_The task_.
Give back an exact copy of the lines in the records below, from the line that has "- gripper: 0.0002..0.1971" through the line that has "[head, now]", and nothing besides.

Records from a dataset
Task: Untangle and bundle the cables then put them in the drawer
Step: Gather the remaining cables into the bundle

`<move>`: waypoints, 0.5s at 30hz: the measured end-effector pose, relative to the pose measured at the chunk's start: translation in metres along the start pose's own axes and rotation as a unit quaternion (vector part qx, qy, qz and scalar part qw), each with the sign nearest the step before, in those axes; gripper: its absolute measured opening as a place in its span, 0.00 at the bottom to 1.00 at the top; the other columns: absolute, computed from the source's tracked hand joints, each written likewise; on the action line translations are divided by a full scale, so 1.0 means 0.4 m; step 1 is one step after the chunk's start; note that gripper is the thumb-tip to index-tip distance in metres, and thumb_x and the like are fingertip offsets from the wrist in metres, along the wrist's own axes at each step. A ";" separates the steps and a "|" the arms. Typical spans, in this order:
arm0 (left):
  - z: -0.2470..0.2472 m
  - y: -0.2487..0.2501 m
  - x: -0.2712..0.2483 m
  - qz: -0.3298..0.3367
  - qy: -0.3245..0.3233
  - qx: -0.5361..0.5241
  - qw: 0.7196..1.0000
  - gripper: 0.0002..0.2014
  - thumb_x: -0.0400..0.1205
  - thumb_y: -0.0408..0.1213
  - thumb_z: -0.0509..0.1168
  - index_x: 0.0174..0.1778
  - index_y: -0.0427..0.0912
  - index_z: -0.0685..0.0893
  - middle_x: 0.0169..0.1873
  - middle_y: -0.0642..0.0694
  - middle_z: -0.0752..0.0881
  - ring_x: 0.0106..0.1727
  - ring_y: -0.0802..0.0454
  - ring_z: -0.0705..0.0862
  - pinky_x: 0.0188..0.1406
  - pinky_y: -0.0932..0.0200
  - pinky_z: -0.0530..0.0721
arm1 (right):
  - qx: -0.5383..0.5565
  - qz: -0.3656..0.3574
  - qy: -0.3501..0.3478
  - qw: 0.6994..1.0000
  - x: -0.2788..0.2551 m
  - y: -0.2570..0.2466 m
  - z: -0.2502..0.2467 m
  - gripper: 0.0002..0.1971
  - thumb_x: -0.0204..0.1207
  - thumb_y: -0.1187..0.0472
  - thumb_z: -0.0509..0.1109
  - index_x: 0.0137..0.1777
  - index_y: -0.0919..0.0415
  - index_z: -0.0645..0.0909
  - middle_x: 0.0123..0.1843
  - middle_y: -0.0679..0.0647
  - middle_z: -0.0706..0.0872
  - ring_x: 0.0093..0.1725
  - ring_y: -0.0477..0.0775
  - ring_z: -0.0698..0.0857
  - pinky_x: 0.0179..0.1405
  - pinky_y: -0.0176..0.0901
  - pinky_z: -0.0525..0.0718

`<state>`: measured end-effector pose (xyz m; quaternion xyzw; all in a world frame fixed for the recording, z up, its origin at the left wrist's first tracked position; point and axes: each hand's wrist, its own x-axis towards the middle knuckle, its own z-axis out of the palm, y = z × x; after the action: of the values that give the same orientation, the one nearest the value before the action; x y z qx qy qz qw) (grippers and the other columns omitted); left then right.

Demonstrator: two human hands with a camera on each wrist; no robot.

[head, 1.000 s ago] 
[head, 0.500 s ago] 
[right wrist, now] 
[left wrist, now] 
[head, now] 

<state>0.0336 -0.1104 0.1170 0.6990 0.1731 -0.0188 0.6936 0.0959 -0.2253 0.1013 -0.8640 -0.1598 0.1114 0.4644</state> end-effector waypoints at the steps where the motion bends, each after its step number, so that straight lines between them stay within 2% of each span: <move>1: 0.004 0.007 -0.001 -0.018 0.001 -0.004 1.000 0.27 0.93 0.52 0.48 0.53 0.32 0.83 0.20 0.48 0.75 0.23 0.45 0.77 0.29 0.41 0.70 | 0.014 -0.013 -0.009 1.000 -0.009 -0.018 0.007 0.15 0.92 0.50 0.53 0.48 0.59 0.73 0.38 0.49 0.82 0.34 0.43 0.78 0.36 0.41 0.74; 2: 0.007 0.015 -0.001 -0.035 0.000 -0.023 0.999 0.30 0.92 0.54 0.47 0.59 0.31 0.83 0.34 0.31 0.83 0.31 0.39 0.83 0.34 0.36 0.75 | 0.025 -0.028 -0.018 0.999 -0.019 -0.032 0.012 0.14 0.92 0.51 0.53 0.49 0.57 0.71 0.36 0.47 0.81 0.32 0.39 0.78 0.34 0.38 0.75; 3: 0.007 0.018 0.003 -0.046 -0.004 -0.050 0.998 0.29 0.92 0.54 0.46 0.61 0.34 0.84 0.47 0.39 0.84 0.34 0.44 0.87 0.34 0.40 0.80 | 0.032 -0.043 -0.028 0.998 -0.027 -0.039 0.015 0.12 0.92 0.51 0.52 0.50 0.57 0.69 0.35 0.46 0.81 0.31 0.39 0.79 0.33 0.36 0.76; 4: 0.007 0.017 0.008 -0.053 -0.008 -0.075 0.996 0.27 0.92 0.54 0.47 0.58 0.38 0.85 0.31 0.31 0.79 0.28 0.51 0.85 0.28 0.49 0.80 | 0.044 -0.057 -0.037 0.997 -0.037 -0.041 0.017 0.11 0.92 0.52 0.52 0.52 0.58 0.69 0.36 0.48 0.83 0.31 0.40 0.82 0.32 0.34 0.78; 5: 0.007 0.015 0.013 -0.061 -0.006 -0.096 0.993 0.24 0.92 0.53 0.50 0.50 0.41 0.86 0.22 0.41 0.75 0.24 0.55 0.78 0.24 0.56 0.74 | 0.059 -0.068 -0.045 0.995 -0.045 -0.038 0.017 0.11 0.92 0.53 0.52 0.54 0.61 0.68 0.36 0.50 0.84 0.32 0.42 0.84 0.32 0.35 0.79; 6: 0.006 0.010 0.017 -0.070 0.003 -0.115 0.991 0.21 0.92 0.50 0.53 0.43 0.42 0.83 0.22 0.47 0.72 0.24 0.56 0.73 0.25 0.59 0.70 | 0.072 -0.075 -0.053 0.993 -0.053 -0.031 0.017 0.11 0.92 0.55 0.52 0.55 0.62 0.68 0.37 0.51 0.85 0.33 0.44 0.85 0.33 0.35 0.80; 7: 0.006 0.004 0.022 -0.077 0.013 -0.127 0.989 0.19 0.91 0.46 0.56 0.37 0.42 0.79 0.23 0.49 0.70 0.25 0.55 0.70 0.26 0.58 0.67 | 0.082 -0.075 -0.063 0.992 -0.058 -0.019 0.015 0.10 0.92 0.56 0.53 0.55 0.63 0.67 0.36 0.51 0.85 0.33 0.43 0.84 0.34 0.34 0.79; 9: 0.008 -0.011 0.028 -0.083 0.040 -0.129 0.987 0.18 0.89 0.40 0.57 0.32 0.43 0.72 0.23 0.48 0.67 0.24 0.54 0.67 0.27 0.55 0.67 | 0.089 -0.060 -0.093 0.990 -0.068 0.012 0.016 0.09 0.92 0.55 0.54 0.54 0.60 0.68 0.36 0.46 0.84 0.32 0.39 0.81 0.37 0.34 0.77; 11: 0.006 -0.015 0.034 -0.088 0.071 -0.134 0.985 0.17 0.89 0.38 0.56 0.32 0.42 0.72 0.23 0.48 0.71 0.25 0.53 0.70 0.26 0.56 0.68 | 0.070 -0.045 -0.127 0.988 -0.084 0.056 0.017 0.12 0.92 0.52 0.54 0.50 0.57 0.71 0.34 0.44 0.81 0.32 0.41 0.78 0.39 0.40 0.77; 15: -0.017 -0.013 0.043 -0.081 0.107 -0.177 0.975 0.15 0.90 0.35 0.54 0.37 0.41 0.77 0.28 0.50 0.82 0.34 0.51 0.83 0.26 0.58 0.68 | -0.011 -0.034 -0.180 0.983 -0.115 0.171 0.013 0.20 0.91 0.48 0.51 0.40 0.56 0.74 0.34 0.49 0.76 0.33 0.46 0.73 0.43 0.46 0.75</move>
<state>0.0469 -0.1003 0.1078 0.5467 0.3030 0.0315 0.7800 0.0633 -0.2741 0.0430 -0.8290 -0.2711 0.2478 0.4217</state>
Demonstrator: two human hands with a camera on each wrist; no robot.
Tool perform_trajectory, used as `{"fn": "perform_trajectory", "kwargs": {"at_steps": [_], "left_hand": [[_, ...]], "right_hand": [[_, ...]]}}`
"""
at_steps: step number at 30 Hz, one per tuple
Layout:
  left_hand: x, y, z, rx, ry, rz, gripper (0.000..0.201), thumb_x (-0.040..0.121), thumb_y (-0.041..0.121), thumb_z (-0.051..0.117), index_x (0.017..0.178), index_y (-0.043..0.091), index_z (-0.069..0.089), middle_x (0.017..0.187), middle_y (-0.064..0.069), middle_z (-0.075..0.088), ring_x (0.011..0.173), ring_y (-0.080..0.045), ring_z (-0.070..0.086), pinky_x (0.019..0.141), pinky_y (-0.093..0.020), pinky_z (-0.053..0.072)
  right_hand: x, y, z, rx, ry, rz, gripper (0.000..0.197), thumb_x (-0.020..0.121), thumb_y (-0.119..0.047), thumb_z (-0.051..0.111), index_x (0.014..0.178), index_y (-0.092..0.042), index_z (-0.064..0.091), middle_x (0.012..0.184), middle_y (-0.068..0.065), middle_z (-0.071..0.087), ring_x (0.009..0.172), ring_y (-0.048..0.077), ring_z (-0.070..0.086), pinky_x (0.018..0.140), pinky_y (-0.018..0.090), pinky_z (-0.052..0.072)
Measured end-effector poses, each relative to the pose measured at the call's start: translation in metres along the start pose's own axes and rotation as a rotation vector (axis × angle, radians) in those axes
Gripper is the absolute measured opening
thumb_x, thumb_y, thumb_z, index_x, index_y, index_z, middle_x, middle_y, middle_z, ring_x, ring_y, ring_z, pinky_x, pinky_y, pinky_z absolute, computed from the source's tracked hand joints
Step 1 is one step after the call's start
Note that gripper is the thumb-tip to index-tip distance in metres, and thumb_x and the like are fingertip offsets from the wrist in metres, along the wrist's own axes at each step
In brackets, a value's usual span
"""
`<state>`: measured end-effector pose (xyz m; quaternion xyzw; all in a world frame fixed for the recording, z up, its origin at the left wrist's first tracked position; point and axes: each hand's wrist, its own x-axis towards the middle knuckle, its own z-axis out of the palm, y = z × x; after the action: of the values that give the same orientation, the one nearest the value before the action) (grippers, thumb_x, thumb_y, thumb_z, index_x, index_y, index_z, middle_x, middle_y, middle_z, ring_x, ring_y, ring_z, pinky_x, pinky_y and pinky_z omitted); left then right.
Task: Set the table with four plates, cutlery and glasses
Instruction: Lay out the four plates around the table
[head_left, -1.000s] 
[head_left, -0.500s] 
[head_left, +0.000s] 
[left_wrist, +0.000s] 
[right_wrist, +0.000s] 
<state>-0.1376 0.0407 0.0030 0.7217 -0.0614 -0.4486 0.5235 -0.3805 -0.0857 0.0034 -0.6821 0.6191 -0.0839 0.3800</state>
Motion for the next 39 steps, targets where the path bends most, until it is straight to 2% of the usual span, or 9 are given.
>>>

_Answer for this exercise_.
  - gripper: 0.0002..0.1971
  - thumb_x: -0.0204..0.1207
  - thumb_y: -0.1187..0.0472
  - thumb_z: -0.0509..0.1109
  - index_x: 0.0137..0.1777
  - index_y: -0.0919..0.0415
  - index_z: -0.0645..0.0909
  - middle_x: 0.0123..0.1843
  - middle_y: -0.0679..0.0647
  - middle_z: -0.0706..0.0872
  - ring_x: 0.0093..0.1725
  - ring_y: -0.0477..0.0775
  - ring_z: -0.0698..0.0857
  - pinky_x: 0.0179..0.1405
  - pinky_y: -0.0176..0.0901
  - pinky_z: -0.0525..0.0718

`<state>`: measured end-effector pose (xyz m; quaternion xyzw; all in a world frame fixed for the recording, z up, its origin at the left wrist's first tracked position; point and axes: each hand's wrist, its own x-axis towards the middle knuckle, its own z-axis out of the palm, y = z × x; after the action: of the values that give the same orientation, the one nearest the value before the action; x y z qx qy qz qw) (grippers and the other columns omitted); left then right.

Demonstrator: two human hands with a camera on each wrist; no robot.

[head, 1.000 s ago] 
[head, 0.500 s ago] 
[right wrist, now] 
[left wrist, now] 
[head, now] 

The response is complete as it stands.